_Task objective_
Exactly the lines from the first line of the listing through the line containing "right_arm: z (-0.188" should appear in the output, unchanged.

_Data section_
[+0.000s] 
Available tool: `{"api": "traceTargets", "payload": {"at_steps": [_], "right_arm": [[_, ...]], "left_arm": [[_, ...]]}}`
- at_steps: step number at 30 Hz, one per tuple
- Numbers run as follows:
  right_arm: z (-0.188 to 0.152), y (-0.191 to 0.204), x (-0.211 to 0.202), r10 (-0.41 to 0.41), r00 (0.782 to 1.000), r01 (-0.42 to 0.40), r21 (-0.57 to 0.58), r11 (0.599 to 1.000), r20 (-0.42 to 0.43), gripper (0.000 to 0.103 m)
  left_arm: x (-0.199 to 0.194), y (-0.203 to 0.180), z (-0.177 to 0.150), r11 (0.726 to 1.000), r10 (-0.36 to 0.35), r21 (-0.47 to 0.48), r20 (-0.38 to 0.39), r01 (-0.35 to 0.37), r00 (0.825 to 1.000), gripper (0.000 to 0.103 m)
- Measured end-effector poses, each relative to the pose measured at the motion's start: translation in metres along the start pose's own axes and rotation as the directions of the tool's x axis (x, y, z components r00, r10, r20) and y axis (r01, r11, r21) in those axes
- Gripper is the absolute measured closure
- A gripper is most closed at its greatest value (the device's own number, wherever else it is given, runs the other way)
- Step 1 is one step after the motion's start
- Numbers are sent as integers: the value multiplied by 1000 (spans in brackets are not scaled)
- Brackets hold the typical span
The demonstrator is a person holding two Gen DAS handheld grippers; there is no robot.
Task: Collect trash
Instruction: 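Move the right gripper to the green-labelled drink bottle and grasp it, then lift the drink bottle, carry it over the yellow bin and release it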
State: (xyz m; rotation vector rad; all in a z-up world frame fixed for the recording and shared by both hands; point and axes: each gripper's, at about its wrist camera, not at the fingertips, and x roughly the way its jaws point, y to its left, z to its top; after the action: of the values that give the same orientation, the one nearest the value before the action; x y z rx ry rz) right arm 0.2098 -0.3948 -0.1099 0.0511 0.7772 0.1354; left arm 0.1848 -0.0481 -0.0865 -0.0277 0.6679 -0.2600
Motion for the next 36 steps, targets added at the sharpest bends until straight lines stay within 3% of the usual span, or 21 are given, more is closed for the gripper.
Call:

_Output_
[+0.000s] 
Available tool: `{"api": "traceTargets", "payload": {"at_steps": [_], "right_arm": [[_, ...]], "left_arm": [[_, ...]]}}`
- at_steps: step number at 30 Hz, one per tuple
- Numbers run as follows:
  right_arm: z (-0.188 to 0.152), y (-0.191 to 0.204), x (-0.211 to 0.202), r10 (-0.41 to 0.41), r00 (0.782 to 1.000), r01 (-0.42 to 0.40), r21 (-0.57 to 0.58), r11 (0.599 to 1.000), r20 (-0.42 to 0.43), gripper (0.000 to 0.103 m)

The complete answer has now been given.